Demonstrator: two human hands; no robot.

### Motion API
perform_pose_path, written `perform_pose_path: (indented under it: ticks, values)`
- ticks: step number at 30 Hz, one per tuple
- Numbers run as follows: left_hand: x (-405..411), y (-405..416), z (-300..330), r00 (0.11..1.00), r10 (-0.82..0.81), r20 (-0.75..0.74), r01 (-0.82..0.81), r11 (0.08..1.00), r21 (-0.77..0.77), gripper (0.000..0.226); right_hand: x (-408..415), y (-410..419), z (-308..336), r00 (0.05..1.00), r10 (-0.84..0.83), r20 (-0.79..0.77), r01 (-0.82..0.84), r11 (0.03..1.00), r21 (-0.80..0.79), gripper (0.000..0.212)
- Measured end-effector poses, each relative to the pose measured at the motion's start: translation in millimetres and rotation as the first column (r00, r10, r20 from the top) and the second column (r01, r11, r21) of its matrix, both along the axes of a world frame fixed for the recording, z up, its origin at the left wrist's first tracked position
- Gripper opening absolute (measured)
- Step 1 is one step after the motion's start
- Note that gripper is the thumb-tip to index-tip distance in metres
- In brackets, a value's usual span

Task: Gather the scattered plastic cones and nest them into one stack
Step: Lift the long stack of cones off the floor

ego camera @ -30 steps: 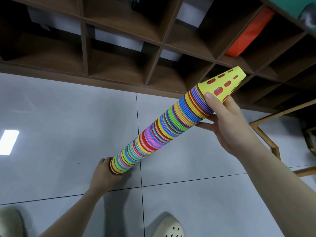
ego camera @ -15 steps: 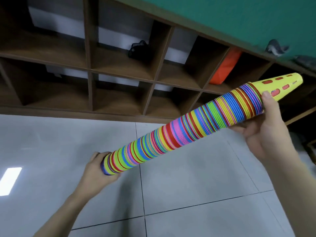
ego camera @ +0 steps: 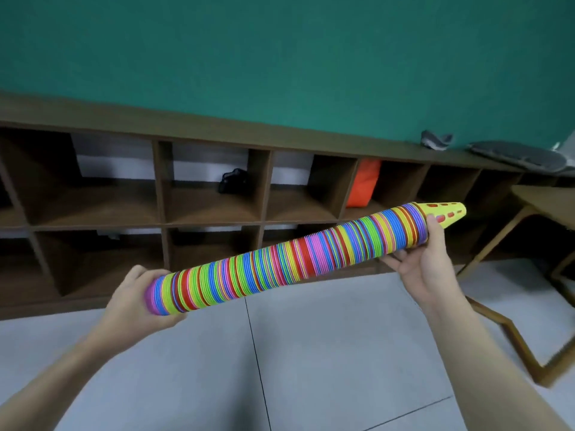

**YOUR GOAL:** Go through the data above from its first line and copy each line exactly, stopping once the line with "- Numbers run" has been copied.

**WRITTEN SOLUTION:**
Demonstrator: two human hands; no robot.

### Motion API
perform_pose_path, written `perform_pose_path: (indented under it: ticks, values)`
- ticks: step number at 30 Hz, one per tuple
- Numbers run as follows: left_hand: x (-405..411), y (-405..416), z (-300..330), r00 (0.11..1.00), r10 (-0.82..0.81), r20 (-0.75..0.74), r01 (-0.82..0.81), r11 (0.08..1.00), r21 (-0.77..0.77), gripper (0.000..0.226); right_hand: x (-408..415), y (-410..419), z (-308..336), r00 (0.05..1.00), r10 (-0.84..0.83), r20 (-0.79..0.77), r01 (-0.82..0.84), r11 (0.03..1.00), r21 (-0.80..0.79), gripper (0.000..0.212)

The output requires nothing else.